Superman Returns
I write film and TV reviews at DVDFanatic.com. Here are synopsis' and links to those reviews.
There’s an incredible scene in Superman Returns where the Man of Steel has caught a gigantic globe--the Daily Planet, as a matter of fact--which only moments before had been falling from atop a skyscraper to a populated street below. As he lowers it gently to the ground, he takes on the iconic pose of Atlas, the Greek god who was tasked with keeping the world balanced upon his shoulders. In many ways, Superman had a similar task; one many felt he forfeited when he left Earth for five years in search of his obliterated home-world. Things got very bad in his absence.
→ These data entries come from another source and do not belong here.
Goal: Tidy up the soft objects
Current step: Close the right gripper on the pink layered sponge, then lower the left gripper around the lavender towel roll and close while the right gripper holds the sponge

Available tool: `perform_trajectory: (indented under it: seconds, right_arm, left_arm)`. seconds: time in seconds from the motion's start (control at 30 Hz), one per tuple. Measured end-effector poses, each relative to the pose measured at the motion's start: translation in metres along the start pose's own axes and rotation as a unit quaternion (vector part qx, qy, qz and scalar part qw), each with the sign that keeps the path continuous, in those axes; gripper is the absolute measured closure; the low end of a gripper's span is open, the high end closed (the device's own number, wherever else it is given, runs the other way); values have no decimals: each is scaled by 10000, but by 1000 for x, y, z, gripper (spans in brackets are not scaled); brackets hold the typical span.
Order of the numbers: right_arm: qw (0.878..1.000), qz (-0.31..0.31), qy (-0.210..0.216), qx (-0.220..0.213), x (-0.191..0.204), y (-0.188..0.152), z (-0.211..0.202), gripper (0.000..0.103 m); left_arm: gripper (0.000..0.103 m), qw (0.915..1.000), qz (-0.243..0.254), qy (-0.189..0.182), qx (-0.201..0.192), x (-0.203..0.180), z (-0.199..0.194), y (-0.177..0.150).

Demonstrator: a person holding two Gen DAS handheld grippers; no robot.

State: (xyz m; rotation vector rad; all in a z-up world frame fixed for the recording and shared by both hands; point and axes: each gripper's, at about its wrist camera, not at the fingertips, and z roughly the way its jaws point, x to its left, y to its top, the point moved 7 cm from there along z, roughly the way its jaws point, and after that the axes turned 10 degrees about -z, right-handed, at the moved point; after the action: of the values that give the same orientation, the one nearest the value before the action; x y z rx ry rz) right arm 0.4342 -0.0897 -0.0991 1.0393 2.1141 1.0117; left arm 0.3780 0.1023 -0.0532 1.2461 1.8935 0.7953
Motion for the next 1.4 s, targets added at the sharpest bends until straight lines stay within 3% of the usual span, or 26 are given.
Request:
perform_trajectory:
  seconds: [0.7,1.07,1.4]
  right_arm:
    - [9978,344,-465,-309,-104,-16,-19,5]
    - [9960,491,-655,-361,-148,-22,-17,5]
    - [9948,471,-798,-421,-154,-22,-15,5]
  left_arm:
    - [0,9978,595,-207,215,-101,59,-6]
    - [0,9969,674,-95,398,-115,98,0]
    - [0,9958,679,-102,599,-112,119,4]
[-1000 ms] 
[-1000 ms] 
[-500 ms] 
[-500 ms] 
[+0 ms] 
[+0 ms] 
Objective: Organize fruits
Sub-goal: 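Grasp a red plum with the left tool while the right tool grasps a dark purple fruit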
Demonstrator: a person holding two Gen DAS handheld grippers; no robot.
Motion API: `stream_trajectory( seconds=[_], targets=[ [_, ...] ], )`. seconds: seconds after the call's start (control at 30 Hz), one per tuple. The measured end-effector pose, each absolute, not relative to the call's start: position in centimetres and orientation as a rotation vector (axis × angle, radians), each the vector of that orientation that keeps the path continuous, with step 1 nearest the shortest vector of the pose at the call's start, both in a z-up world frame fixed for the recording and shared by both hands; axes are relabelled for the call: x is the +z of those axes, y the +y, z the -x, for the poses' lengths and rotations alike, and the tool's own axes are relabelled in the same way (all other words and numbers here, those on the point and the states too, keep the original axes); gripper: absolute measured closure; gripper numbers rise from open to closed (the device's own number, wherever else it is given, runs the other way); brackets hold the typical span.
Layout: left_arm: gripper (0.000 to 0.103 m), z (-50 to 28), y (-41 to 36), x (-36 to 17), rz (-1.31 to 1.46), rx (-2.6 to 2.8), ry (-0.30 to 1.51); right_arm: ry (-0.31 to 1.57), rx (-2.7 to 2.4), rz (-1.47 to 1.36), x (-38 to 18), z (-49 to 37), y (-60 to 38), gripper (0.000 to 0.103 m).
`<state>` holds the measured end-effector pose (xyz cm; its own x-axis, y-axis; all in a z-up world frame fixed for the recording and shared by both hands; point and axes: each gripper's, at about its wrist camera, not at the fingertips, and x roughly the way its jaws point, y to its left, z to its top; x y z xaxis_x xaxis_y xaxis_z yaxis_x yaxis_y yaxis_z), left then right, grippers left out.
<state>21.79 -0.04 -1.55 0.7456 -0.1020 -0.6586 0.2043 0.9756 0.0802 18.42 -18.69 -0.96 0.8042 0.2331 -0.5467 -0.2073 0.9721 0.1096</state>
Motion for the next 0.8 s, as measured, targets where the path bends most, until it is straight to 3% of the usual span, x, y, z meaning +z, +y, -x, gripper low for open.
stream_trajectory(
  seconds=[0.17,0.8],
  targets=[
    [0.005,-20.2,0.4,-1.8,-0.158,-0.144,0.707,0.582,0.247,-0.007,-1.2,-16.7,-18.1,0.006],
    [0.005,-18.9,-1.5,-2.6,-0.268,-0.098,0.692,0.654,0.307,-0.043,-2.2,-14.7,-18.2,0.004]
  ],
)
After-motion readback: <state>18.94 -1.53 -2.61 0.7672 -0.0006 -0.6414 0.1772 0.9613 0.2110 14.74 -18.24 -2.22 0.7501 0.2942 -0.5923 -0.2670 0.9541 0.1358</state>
To use a phrase made famous by Ayn Rand, Atlas shrugged.
But this film didn’t.
Superman Returns, while flawed, does not disgrace the mythology. Far from it. It is a bombastic, rousing, explosive burst of summer fun and fantasy, enriched by its predecessors and rejuvenated by the new blood and slavish religious devotion of director Bryan Singer.
I do not fully understand those who have felt the need to tear this film to pieces. Yes, certain characters, even main characters, fail to fully inspire emotionally. Yes, Kate Bosworth, though a fine actress, is totally miscast here. Yes, Spacey, while having his moments, does not come close to the gleeful wickedness of Gene Hackman. Yes, Luthor’s land-grab plot is, well, ridiculous.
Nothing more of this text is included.